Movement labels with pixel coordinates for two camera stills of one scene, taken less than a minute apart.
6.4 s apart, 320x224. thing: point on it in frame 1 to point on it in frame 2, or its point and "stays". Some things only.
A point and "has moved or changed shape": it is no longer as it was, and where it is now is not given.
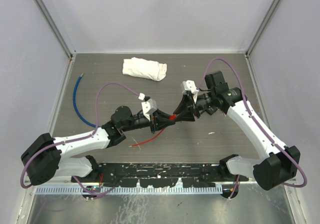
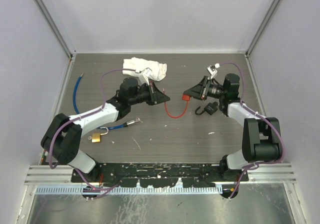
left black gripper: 161,119 to 156,96
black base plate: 191,175 stays
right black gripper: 187,115 to 200,91
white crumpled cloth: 148,69 stays
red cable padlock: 172,117 has moved or changed shape
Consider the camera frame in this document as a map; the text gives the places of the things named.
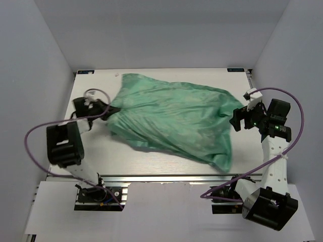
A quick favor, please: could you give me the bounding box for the purple cable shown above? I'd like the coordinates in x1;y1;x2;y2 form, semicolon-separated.
24;88;125;211
200;87;304;201

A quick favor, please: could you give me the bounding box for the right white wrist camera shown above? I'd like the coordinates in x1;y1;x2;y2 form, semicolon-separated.
243;88;263;111

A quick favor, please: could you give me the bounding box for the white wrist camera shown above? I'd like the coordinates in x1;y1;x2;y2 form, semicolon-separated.
83;90;96;106
243;88;263;111

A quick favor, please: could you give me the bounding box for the aluminium table front rail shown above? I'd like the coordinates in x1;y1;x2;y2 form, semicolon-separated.
47;173;286;185

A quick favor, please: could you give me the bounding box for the left blue corner label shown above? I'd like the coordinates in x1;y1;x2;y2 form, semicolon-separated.
77;70;94;75

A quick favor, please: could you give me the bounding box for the right blue corner label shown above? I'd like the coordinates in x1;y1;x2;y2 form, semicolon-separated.
227;68;245;73

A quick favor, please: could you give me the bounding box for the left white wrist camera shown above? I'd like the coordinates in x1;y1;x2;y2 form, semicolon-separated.
83;90;96;106

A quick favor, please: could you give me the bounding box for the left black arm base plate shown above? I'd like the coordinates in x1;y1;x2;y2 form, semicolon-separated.
74;185;125;212

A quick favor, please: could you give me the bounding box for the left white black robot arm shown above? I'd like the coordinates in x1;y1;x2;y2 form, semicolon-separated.
46;97;121;201

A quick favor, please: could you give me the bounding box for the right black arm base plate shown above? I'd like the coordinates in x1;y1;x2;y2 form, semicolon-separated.
210;185;256;214

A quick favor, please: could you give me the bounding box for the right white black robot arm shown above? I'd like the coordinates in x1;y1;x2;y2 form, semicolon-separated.
228;99;298;231

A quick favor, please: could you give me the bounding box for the blue corner label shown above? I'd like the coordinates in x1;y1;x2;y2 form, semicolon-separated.
77;70;94;75
227;68;245;73

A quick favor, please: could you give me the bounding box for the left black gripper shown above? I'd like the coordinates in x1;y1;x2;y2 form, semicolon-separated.
86;98;120;121

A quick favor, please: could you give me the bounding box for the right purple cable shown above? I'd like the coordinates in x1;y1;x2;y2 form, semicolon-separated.
200;87;304;201

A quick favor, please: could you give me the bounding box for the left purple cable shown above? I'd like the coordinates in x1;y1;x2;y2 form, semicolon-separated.
24;88;125;211

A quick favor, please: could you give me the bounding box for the light blue pillowcase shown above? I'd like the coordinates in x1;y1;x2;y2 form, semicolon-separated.
106;73;243;172

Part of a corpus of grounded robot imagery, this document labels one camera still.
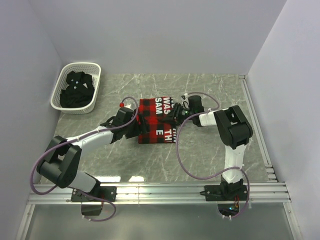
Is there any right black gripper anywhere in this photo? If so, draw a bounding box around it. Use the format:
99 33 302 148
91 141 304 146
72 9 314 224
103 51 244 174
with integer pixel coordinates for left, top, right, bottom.
162 102 195 126

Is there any red black plaid shirt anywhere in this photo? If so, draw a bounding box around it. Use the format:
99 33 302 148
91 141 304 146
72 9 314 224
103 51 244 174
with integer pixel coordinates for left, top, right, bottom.
138 96 177 144

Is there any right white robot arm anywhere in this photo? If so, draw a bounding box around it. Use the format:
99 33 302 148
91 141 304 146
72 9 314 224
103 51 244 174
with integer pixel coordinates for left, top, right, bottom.
162 92 253 200

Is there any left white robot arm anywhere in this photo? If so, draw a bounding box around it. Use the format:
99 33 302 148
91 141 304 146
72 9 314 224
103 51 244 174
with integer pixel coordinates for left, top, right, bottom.
34 107 150 201

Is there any black shirt in basket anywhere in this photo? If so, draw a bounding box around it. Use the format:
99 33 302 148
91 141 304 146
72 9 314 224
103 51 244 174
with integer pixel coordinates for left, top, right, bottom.
60 71 95 109

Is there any white plastic laundry basket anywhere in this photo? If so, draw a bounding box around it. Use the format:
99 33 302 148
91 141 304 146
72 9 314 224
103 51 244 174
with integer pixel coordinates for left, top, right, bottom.
50 62 102 115

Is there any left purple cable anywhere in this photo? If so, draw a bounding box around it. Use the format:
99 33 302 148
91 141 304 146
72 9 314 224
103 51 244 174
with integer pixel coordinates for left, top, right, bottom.
29 96 140 223

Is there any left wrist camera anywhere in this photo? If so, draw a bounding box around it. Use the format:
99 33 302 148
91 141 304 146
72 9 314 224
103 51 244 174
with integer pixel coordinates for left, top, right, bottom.
119 102 135 111

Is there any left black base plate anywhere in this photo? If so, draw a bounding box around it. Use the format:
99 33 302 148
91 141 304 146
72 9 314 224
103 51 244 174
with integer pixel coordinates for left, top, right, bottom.
70 186 117 203

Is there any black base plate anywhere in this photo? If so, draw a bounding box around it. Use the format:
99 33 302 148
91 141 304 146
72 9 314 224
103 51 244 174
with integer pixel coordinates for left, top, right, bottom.
70 186 117 203
199 185 249 202

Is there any aluminium side rail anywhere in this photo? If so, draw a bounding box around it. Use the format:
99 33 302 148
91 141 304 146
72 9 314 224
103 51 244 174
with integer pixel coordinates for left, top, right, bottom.
238 75 278 183

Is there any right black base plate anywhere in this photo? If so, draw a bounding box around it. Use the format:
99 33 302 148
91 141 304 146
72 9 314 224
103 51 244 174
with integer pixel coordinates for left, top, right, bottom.
199 185 249 202

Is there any aluminium mounting rail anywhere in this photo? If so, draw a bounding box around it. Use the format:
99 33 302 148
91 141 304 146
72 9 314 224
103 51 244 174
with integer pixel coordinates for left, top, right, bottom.
27 182 291 205

Work to be completed: Leave out the images and write out the listing above exactly.

Exercise output:
Movement labels with pixel coordinates for two camera stills of one scene, taken less than a minute apart.
6.4 s apart, 320x224. thing: point on it in frame 1 to point on it in frame 2, or its point and "stays". Some things only.
A point and "has moved or changed shape": it is no longer as it was, and where it is now is not given.
left black gripper: 161,119 to 156,96
black base plate: 191,175 stays
right black gripper: 187,115 to 200,91
white crumpled cloth: 148,69 stays
red cable padlock: 172,117 has moved or changed shape
Consider the camera frame in this document as a map; the text gives the places of the things named.
A quick favor, please: could you give me the bounding box for the purple cable shown above? I'd like the coordinates in x1;y1;x2;y2 form, semicolon-separated.
24;88;125;211
200;87;304;201

A quick favor, please: could you give me the bounding box for the right white wrist camera shown above? I'd like the coordinates in x1;y1;x2;y2 form, semicolon-separated.
243;88;263;111

A quick favor, please: could you give me the bounding box for the white wrist camera shown above? I'd like the coordinates in x1;y1;x2;y2 form, semicolon-separated.
83;90;96;106
243;88;263;111

A quick favor, please: could you give me the bounding box for the aluminium table front rail shown above? I'd like the coordinates in x1;y1;x2;y2 form, semicolon-separated.
47;173;286;185

A quick favor, please: could you give me the bounding box for the left blue corner label shown above? I'd like the coordinates in x1;y1;x2;y2 form, semicolon-separated.
77;70;94;75

A quick favor, please: could you give me the bounding box for the right blue corner label shown above? I'd like the coordinates in x1;y1;x2;y2 form, semicolon-separated.
227;68;245;73

A quick favor, please: could you give me the bounding box for the left white wrist camera shown above? I'd like the coordinates in x1;y1;x2;y2 form, semicolon-separated.
83;90;96;106

A quick favor, please: could you give me the bounding box for the left black arm base plate shown above? I'd like the coordinates in x1;y1;x2;y2 form, semicolon-separated.
74;185;125;212

A quick favor, please: could you give me the bounding box for the left white black robot arm shown above? I'd like the coordinates in x1;y1;x2;y2 form, semicolon-separated.
46;97;121;201

A quick favor, please: could you give me the bounding box for the right black arm base plate shown above? I'd like the coordinates in x1;y1;x2;y2 form, semicolon-separated.
210;185;256;214

A quick favor, please: could you give me the bounding box for the right white black robot arm shown above? I'd like the coordinates in x1;y1;x2;y2 form, semicolon-separated.
228;99;298;231

A quick favor, please: could you give me the bounding box for the blue corner label shown above? I'd like the coordinates in x1;y1;x2;y2 form, semicolon-separated.
77;70;94;75
227;68;245;73

A quick favor, please: could you give me the bounding box for the left black gripper shown above? I'd like the coordinates in x1;y1;x2;y2 form, semicolon-separated.
86;98;120;121

A quick favor, please: could you give me the bounding box for the right purple cable shown above? I'd like the coordinates in x1;y1;x2;y2 form, semicolon-separated.
200;87;304;201

A quick favor, please: could you give me the bounding box for the left purple cable shown above? I'd like the coordinates in x1;y1;x2;y2 form, semicolon-separated.
24;88;125;211

A quick favor, please: could you give me the bounding box for the light blue pillowcase shown above? I'd like the coordinates in x1;y1;x2;y2 form, semicolon-separated.
106;73;243;172

Part of a corpus of grounded robot imagery, this document labels one camera still.
Is there any right black gripper anywhere in this photo? If so, draw a bounding box around it. Use the format:
99 33 302 148
91 141 304 146
72 9 314 224
103 51 244 174
with integer pixel coordinates for left, top, right, bottom.
162 102 195 126

Is there any red black plaid shirt anywhere in this photo? If so, draw a bounding box around it. Use the format:
99 33 302 148
91 141 304 146
72 9 314 224
103 51 244 174
with integer pixel coordinates for left, top, right, bottom.
138 96 177 144

Is there any right white robot arm anywhere in this photo? If so, draw a bounding box around it. Use the format:
99 33 302 148
91 141 304 146
72 9 314 224
103 51 244 174
with integer pixel coordinates for left, top, right, bottom.
162 92 253 200

Is there any left white robot arm anywhere in this photo? If so, draw a bounding box around it. Use the format:
99 33 302 148
91 141 304 146
72 9 314 224
103 51 244 174
with integer pixel coordinates for left, top, right, bottom.
34 107 150 201

Is there any black shirt in basket anywhere in this photo? If so, draw a bounding box around it. Use the format:
99 33 302 148
91 141 304 146
72 9 314 224
103 51 244 174
with integer pixel coordinates for left, top, right, bottom.
60 71 95 109

Is there any white plastic laundry basket anywhere in this photo? If so, draw a bounding box around it. Use the format:
99 33 302 148
91 141 304 146
72 9 314 224
103 51 244 174
with integer pixel coordinates for left, top, right, bottom.
50 62 102 115

Is there any left purple cable anywhere in this photo? If so, draw a bounding box around it. Use the format:
99 33 302 148
91 141 304 146
72 9 314 224
103 51 244 174
with integer pixel coordinates for left, top, right, bottom.
29 96 140 223

Is there any left wrist camera anywhere in this photo? If so, draw a bounding box around it. Use the format:
99 33 302 148
91 141 304 146
72 9 314 224
103 51 244 174
with integer pixel coordinates for left, top, right, bottom.
119 102 135 111

Is there any left black base plate anywhere in this photo? If so, draw a bounding box around it. Use the format:
99 33 302 148
91 141 304 146
72 9 314 224
103 51 244 174
with integer pixel coordinates for left, top, right, bottom.
70 186 117 203

Is there any black base plate anywhere in this photo? If so, draw a bounding box around it. Use the format:
99 33 302 148
91 141 304 146
72 9 314 224
103 51 244 174
with integer pixel coordinates for left, top, right, bottom.
70 186 117 203
199 185 249 202

Is there any aluminium side rail anywhere in this photo? If so, draw a bounding box around it. Use the format:
99 33 302 148
91 141 304 146
72 9 314 224
103 51 244 174
with integer pixel coordinates for left, top, right, bottom.
238 75 278 183

Is there any right black base plate anywhere in this photo? If so, draw a bounding box around it. Use the format:
99 33 302 148
91 141 304 146
72 9 314 224
103 51 244 174
with integer pixel coordinates for left, top, right, bottom.
199 185 249 202

Is there any aluminium mounting rail anywhere in this photo? If so, draw a bounding box around it. Use the format:
99 33 302 148
91 141 304 146
72 9 314 224
103 51 244 174
with integer pixel coordinates for left, top, right, bottom.
27 182 291 205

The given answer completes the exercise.